Conoscevo allora l'Italia solo fino a Pisa, e dopo questa città, quindi, cominciò la parte più bella, ma anche più misteriosa (e leggermente ansiogena) del viaggio: guardai con molto affetto Genova dal finestrino (mi ero in quel periodo invaghito dei cantautori genovesi), e quando il treno arrivò a Torino mi sembrò quasi di essere giunto alla meta, osservando quella città così simile alla Parigi che avevo visto nelle fotografie, nei film, nei documentari, e sulla quale avevo fantasticato (mi venne quasi la voglia di scendere lì...)
A causa delle solite inefficienze italiane, il treno arrivò alla frontiera di Bardonecchia / Modane con circa due ore di ritardo. Cominciai a preoccuparmi per l'amico che avrebbe dovuto aspettarmi chissà quanto alla stazione, ma i ferrovieri francesi furono così bravi da recuperare poi tutto il ritardo accumulato dal treno in Italia, facendolo arrivare alla Gare de Lyon esattamente all'orario previsto (8 e 52 del 3 agosto), dato che esso percorse il tratto francese a una velocità più sostenuta di quella programmata. (Mi rimasero comunque impresse le verdi campagne, le tante mucche e alcune stazioni i cui nomi mi facevano un po' sorridere, come Culoz e Bourg- en- Bresse - "ampressa", o "ambressa", in napoletano vuol dire "presto", "in fretta" -, oltre a quella, più grande, di Dijon, dove il treno sostò alcuni minuti, dandomi l'occasione di ammirare dal finestrino una bella, prosperosa e disinvolta ragazza che aspettava un altro treno con i suoi amici, e che mi sembrò un po' il simbolo di quella Francia in cui avrei trascorso una ventina di giorni.) Poco prima di entrare in stazione a Parigi, rimasi piuttosto male quando il controllore francese non si limitò, come in Italia, a guardarmi il biglietto, ma lo prese e lo stracciò (avevo da poco iniziato una collezione, che sarebbe durata molto a lungo, di biglietti, dé pliant, conti di ristoranti, eccetera) .
Il mio amico mi aspettava puntuale al quai, e in poco tempo mi fece raggiungere, col mé tro, Montmartre, dove mi aveva riservato una camera in un alberghetto.

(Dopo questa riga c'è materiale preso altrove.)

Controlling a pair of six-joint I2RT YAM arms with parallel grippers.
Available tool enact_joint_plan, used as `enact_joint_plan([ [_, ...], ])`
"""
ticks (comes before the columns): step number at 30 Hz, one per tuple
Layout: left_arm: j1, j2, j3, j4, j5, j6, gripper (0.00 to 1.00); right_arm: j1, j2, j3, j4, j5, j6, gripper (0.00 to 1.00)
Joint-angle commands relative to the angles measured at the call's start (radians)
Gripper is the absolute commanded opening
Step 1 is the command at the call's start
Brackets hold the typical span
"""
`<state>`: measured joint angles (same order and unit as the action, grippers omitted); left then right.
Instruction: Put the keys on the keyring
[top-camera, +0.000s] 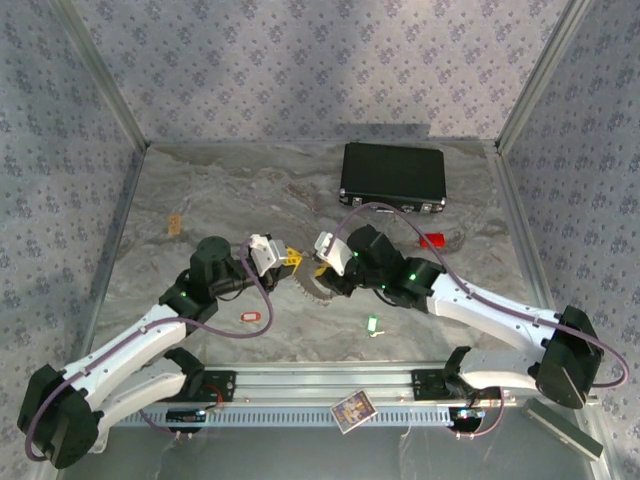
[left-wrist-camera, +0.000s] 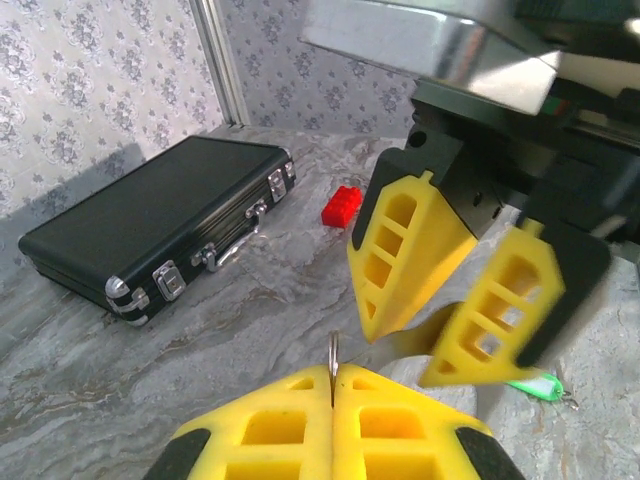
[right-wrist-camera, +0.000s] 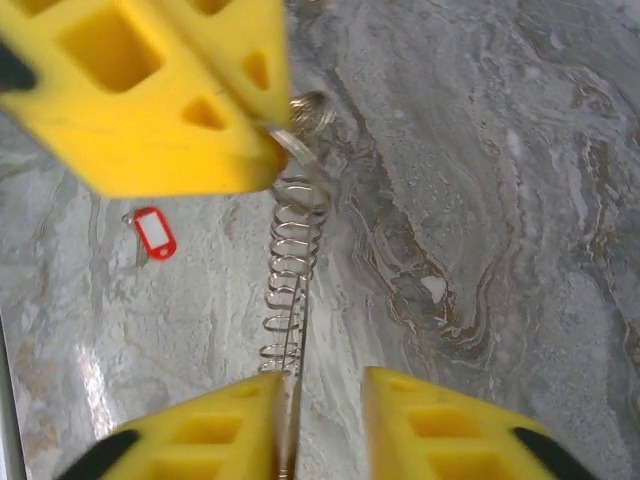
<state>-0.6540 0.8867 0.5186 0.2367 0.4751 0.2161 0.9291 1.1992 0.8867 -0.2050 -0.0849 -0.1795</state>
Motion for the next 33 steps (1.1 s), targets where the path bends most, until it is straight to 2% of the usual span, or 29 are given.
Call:
enact_joint_plan([
  [1,-0.010,0.006,0.018,0.054,-0.024,-0.001,0.00,0.013,0.006,0.004,0.030,0.044,0.000,0.16],
  [5,-0.015,0.018,0.026,0.049,-0.041,0.002,0.00,0.021,0.008,0.016,0.024,0.034,-0.008,0.00],
  [20,-0.033,0.043,0.038,0.073,-0.173,0.020,0.00,0.060,0.038,0.086,-0.008,0.053,0.019,0.00],
  [26,-0.049,0.053,0.038,0.096,-0.274,0.034,0.00,0.069,0.074,0.130,-0.007,0.088,0.112,0.00],
  [33,-0.051,0.061,0.029,0.123,-0.377,0.035,0.00,0.077,0.095,0.155,-0.016,0.099,0.143,0.00],
])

Mi risulta che negli anni Novanta questo treno fu soppresso, e fu un peccato: era economico, comodo e simpatico. So che ora per andare da Napoli a Parigi in treno bisogna cambiare in un'altra città e servirsi di convogli velocissimi dai prezzi piuttosto elevati. I giovani pertanto preferiscono usare l'aereo, che spesso costa anche meno. Ma non è la stessa cosa! Viene a mancare la fase intermedia del (lungo) viaggio: essa permette di osservare ciò che viene prima della città da visitare, di avvicinarsi a quel luogo gradualmente. Penso che la conquista (o almeno la tentata conquista) di tutte le cose (delle città, delle donne, di un lavoro...) abbia bisogno di una sorta di marcia d'avvicinamento da fare lentamente, fisicamente o mentalmente, una marcia capace di staccarci pian piano da dove stavamo prima, col corpo e / o con la mente, e di introdurci con maggiore consapevolezza in un nuovo mondo, del quale ci sforzeremo di interpretare il più profondamente possibile i significati.